Exercise instructions:
What you submit must be an exact copy of the listing below, with no images in it.

##############################

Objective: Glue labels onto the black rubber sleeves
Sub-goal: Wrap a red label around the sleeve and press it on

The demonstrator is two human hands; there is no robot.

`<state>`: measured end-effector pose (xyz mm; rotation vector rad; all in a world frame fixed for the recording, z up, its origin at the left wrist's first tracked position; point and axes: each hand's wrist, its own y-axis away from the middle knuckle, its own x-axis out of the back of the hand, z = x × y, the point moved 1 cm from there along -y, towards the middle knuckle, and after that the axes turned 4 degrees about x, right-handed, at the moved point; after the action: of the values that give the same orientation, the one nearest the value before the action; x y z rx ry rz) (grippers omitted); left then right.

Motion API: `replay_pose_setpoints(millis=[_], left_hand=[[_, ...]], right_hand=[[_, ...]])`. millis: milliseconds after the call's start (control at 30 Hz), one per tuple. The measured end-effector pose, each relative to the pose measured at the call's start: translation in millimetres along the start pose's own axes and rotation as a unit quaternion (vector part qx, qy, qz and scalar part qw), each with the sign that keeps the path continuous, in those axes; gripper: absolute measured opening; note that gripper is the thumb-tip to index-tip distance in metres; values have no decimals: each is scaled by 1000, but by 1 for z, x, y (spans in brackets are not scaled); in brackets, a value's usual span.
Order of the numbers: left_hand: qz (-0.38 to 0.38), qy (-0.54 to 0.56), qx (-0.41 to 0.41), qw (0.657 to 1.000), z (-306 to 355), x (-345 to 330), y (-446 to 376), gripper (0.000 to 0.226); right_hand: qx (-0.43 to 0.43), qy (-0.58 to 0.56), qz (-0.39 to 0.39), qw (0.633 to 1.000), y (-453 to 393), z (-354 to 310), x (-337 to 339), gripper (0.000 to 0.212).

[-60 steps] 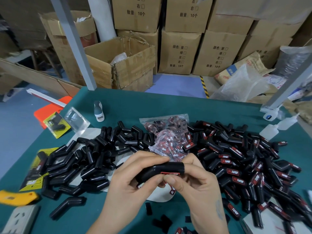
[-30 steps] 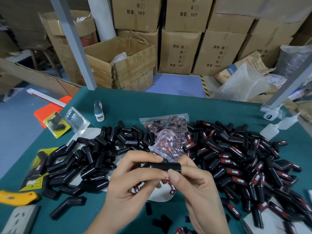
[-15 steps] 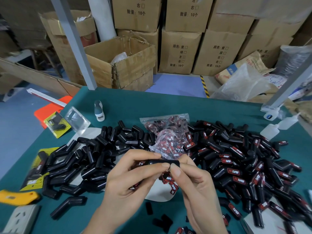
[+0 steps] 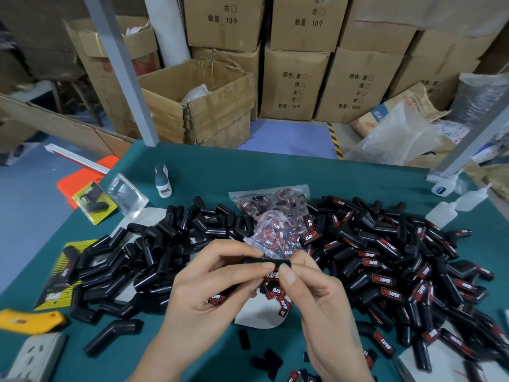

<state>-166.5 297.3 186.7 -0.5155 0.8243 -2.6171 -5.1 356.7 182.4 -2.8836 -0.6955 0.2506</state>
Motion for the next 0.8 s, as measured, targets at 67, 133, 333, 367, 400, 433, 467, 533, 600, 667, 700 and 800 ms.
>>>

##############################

Output:
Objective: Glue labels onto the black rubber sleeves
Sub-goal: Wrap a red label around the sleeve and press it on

The demonstrator is two human hands; there is no robot.

`<state>`: measured end-effector pose (xyz mm; rotation vector rad; all in a world frame fixed for the recording, z up, its origin at the left wrist's first tracked position; point and axes: each hand's wrist, its own y-axis away from the middle knuckle, its own x-axis out of the back of the hand, z = x × y, the point moved 1 cm from there along -y, towards the middle knuckle, and after that the axes turned 4 degrees about x, right-handed, at the moved point; after the action: of the values that give the same orientation, the one nearest the value before the action; x y z rx ry rz) (grippers omitted); left then right.

Motion API: `replay_pose_setpoints(millis=[_], left_hand=[[_, ...]], right_hand=[[_, ...]])`. millis: milliseconds after the call's start (control at 30 Hz), one per tuple. The measured end-effector pose, each relative to the pose measured at the call's start: translation in millimetres along the start pose's own axes and rotation as a unit quaternion (vector part qx, qy, qz and scalar part qw), each with the sign that keeps the path continuous, in those axes; gripper: absolute measured opening; note that gripper is the thumb-tip to index-tip distance in metres; values have no decimals: each is scaled by 1000, but by 1 for z, x, y (spans in brackets are not scaled); in brackets, a value's usual span.
Order of the numbers: left_hand: qz (-0.38 to 0.38), qy (-0.54 to 0.56), qx (-0.41 to 0.41), qw (0.657 to 1.000), z (-306 to 355), x (-345 to 330), y (-446 to 376), gripper (0.000 to 0.226); right_hand: qx (-0.43 to 0.43), qy (-0.58 to 0.56), qz (-0.39 to 0.39), qw (0.633 to 1.000), y (-453 to 393), z (-354 to 310), x (-337 to 339), gripper (0.000 to 0.212).

[-60 steps] 
[-30 steps] 
[-15 steps] 
[+0 steps] 

<state>-166.5 297.3 186.7 -0.5155 0.8243 -2.6171 -5.1 356.7 182.4 -2.8836 -0.6955 0.2506</state>
Motion for the next 0.8 s, as measured, targets at 67, 133, 333, 367, 400, 433, 467, 533, 600, 667, 700 and 800 ms.
>>>

The exercise is complete.